Ancak kendine hâkim olup orada oturmaya devam etti. İki kardeş omuz omuza, yürek yüreğe vermişti. Yine gözyaşlarını, acılarını, yaralarını bir etmişlerdi. Yanlarına gidip bu özel ânı bozmak istemedi. Sadece dinledi. Bir süre sonra ağlama sesleri kesilmiş, yerini sessizlik almıştı. Ta ki Toprak konuşuncaya kadar.

“Onunla tanışacaksın değil mi abla? Babanla…” Alparslan kapı aralığından işittiği soruyla dikkat kesilirken, Bergüzar’ın ne cevap vereceğini merakla bekliyordu. Kardeşinin sorusunu uzun uzun düşünen Bergüzar ise ne cevap vereceğini bilemeyerek öylece sustu. Fakat Toprak, ablası sussun istemiyordu. İçinde bir yerlerde kıyamet kopuyordu ama ablası yaşadıklarının şaşkınlığından bunun farkında değildi. Usulca elini tutup

“Ben tanışırdım abla. Ona bir şans verirdim. Eğer babam hayatta olsaydı…” derken sesi titremiş, hayal meyal bile hatırlayamadığı babası için gözleri dolmuştu.

“Onu bir kez olsun görmek isterdim.” Bergüzar onun gözlerindeki acıyı görerek kahrolurken elini tutan eli sıkıca sardı.

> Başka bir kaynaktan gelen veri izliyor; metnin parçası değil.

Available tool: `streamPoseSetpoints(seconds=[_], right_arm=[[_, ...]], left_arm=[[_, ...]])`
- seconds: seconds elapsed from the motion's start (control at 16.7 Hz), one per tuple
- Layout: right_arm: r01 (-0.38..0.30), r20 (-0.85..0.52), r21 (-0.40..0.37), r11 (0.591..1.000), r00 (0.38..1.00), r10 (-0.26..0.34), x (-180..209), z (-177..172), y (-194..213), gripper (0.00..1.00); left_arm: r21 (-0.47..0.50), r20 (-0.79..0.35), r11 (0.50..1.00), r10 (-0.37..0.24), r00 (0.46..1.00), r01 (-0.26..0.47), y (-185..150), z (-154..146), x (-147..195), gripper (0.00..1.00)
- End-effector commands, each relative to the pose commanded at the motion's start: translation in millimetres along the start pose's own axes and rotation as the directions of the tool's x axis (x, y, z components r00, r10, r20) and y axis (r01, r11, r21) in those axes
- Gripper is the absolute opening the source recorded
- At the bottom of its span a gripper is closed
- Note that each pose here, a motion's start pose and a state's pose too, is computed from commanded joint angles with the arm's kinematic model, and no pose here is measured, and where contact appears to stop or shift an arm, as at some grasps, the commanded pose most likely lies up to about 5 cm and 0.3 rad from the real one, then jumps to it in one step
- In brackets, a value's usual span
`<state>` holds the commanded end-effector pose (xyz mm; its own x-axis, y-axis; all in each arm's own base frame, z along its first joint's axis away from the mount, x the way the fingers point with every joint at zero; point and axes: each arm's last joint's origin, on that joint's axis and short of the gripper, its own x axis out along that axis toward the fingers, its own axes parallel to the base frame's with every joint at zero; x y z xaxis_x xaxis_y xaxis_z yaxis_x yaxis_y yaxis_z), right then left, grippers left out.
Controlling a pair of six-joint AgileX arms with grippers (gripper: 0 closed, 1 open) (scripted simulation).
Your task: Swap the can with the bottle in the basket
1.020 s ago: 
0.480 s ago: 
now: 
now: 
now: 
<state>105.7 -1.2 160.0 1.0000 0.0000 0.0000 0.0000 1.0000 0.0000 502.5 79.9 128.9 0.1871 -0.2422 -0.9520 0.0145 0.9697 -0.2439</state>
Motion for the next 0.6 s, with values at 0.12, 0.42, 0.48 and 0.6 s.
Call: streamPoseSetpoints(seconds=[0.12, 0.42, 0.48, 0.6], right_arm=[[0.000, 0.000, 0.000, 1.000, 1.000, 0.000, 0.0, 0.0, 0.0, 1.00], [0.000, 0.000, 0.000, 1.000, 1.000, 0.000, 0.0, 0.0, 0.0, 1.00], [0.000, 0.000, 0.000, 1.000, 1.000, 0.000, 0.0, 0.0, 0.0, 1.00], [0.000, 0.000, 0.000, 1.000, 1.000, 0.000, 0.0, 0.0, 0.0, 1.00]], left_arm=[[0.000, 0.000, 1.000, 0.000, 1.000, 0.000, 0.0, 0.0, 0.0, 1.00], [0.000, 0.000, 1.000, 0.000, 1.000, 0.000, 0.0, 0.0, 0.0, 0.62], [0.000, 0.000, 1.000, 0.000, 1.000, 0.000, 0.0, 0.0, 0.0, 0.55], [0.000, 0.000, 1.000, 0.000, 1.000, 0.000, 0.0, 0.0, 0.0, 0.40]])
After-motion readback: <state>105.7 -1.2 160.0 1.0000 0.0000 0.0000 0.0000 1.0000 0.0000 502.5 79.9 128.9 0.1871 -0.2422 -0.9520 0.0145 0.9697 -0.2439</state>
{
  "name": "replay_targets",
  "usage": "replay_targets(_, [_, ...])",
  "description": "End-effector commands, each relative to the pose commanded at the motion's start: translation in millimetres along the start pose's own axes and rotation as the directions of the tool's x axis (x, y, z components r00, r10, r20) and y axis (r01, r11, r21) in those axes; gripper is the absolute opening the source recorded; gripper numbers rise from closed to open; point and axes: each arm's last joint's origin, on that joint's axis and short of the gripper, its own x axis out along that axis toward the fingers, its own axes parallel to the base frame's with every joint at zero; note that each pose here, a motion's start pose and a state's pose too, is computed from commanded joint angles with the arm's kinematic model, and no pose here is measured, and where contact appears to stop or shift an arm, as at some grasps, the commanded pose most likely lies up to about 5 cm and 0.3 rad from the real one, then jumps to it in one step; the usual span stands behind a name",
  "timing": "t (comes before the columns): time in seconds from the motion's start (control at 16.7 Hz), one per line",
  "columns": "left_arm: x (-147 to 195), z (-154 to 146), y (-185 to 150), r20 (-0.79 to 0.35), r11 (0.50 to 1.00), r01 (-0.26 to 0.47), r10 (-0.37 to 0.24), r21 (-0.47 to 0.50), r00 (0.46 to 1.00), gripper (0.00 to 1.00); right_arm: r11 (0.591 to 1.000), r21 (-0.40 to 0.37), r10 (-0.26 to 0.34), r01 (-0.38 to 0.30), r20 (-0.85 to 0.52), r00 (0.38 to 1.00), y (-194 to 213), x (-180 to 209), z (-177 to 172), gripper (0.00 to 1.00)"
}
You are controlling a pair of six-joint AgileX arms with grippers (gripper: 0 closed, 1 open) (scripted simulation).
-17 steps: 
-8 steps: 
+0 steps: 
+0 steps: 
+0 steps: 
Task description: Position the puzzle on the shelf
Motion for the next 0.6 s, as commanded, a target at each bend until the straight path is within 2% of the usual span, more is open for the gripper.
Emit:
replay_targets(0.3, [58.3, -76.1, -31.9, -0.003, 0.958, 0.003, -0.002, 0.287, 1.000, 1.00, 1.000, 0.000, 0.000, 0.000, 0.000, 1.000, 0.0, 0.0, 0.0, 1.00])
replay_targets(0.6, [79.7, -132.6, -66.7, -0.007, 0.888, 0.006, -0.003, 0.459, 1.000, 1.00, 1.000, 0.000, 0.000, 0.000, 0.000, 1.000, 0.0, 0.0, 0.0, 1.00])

“Bu yaşa gelmişim, bambaşka hayatlar yaşamışız. Yüzümüzü bilmez, sesimizi tanımayız. Bunca eksik varken baba kız olunur mu bilmiyorum. Belki de tüm bunları hiç öğrenmemiş gibi kendi hayatlarımıza devam etmemiz daha doğrudur.” Ablasının sözleriyle hem şaşırmış hem de üzülmüştü.

“Hayatımda ilk kez senin kaçtığına şahit oluyorum. Benim ablam her şeye rağmen, her şeye inat kalır savaşır.” Bergüzar buruk bir tebessüm edip başını salladı.

“Belki de artık savaşacak gücüm kalmamıştır. Sadece kaçmak istiyorumdur.”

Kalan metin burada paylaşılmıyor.